Доктор приложил трубку к груди больного писателя и стал слушать. Большое, непомерно разросшееся сердце неровно и глухо колотилось о ребра, всхлипывало, как бы плача, и скрипело, И это была полная и зловещая картина близкой смерти. Рукопись была толстая, листов в ней было много; по каждому листу шли маленькие убористые строчки, и каждая из них была частицей души писателя. Костлявою рукою он благоговейно перебирал страницы, и белый отсвет от бумаги падал на его лицо, как сияние. А возле писателя на коленях стояла жена, она беззвучно целовала костлявую и тонкую руку и плакала.
— Не плачь, родная, — просил он, — плакать не нужно, плакать не о чем. — Твое сердце... И я останусь одна во всём мире!
Писатель погладил рукою склонившуюся к его коленям голову и сказал:
— Смотри.
Слезы мешали ей глядеть, и частые строки рукописи двигались волнами, ломались и расплывались в ее глазах.
— Смотри! — повторил он. — Вот мое сердце. И оно навсегда останется с тобою.
Это было так жалко, когда умирающий человек думал жить в своей книге, что еще чаще и крупнее стали слезы его жены. Ей нужно было живое сердце, а не мертвая книга, которую читают все: чужие, равнодушные и нелюбящие. Книгу стали печатать. Называлась она «В защиту обездоленных».
Наборщики разорвали рукопись по клочкам, и каждый набирал только свой клочок, который начинался иногда с половины слова и не имел смысла.
— Чтоб ему пусто было, этому писаке! Вот, анафемский почерк! — сказал один и, морщась от гнева и нетерпения, закрыл глаза рукою. Пальцы руки были черны от свинцовой пыли, на молодом лице лежали темные свинцовые тени, и, когда рабочий и плюнул, слюна его была окрашена в тот же темный и мертвенный цвет.
Другой наборщик, тоже молодой — тут старых не было — вылавливал с быстротою и ловкостью обезьяны нужные буквы и тихонько пел: «Эх, судьба ли моя черная, ты как ноша мне чугунная...»
Остальные молчали, кашляли и выплевывали тёмную слюну. Книги пестрыми рядами стояли на полках, и за ними не видно было стен. Книги высокими грудами лежали на полу, и позади магазина, в двух темных комнатах, лежали все книги, книги. И казалось, что безмолвно содрогается и рвется наружу скованная ими человеческая мысль.
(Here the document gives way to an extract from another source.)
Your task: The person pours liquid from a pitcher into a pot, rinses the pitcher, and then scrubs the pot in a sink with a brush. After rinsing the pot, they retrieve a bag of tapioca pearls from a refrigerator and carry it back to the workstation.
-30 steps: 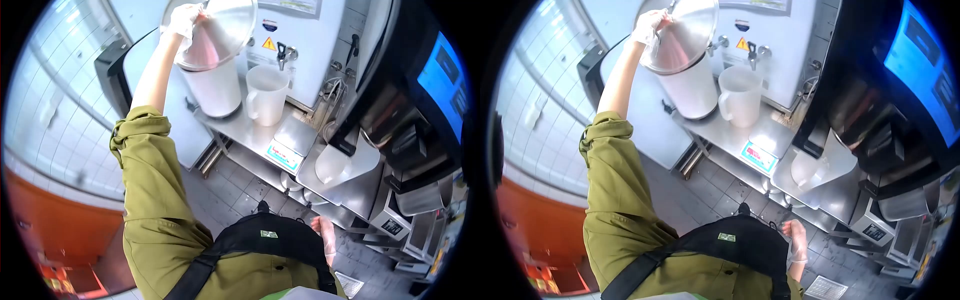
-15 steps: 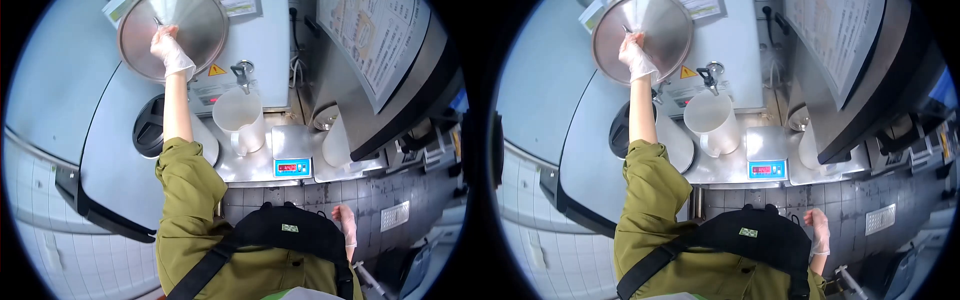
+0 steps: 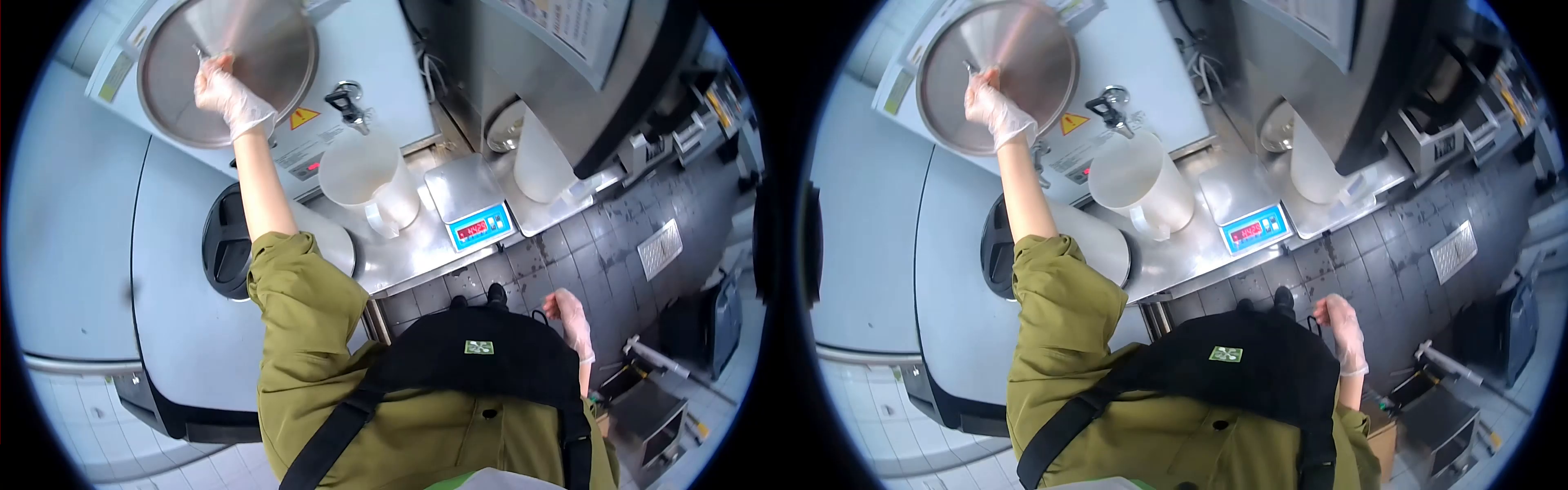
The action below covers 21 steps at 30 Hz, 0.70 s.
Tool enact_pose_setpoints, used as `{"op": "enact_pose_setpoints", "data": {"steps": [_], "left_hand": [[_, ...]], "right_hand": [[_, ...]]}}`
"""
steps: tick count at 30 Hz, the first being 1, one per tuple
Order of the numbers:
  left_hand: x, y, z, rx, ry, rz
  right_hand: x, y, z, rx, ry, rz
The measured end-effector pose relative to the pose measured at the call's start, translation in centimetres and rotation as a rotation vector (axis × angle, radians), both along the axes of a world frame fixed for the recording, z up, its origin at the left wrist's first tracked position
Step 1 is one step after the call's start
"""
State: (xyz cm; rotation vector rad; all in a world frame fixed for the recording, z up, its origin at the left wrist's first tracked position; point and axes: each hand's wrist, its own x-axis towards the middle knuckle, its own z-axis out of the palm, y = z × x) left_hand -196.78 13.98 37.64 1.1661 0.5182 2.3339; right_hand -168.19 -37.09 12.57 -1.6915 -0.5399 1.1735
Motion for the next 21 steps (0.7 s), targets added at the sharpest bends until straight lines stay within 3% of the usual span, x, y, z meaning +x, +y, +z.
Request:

Сёдобородый господин крикнул:
— Мишка!
Когда мальчик вошел, хозяин сделал лицо свирепым и погрозил пальцем.
— Тебе сколько раз кричать? Мерзавец!
Мальчик испуганно моргал глазами, и седобородый господин успокоился. Ногой и рукбй он выдвинул тяжелую связку книг, хотел поднять ее одною рукою, но не смог.
— Вот отнеси к Егору Ивановичу. Мальчик взялся обеими руками за связку и не поднял. — Живо! — крикнул господин. Мальчик поднял и понес.
На тротуаре Мишка толкал прохожих, и его погнали на середину улицы, где снег был коричневый и вязкий, как песок. Тяжелая кипа давила ему спину, и он шатался. Извозчики кричали на него. Когда Мишка вспомнил, сколько ему еще идти, он испугался и подумал, что сейчас умрет. Он снял связку с плеч и, глядя на нее, заплакал.
— Ты чего плачешь? — спросил прохожий.
Мишка молча плакал. Скоро собралась толпа, пришел сердитый городовой с саблей и пистолетом, взял Мишку и книги и все вместе повез на извозчике в участок.
— Что там? — спросил дежурный околоточный надзиратель, отрываясь от бумаги, которую он составлял. — Непосильная ноша, ваше благородие, — ответил сердитый городовой и ткнул Мишку вперед.
Околоточный подошел к связке и слегка приподнял книги.
— Ого! — сказал он с удовольствием. Оберточная бумага на краю оборвалась, околоточный отогнул ее и прочел заглавие: «В защиту обездоленных». — Ну-ка, ты, — позвал он Мишку пальцем. — Прочти.
Мишка моргнул глазами и ответил:
— Я неграмотный. Околоточный засмеялся. Потом составили протокол, и Мишка поставил под ним крестик.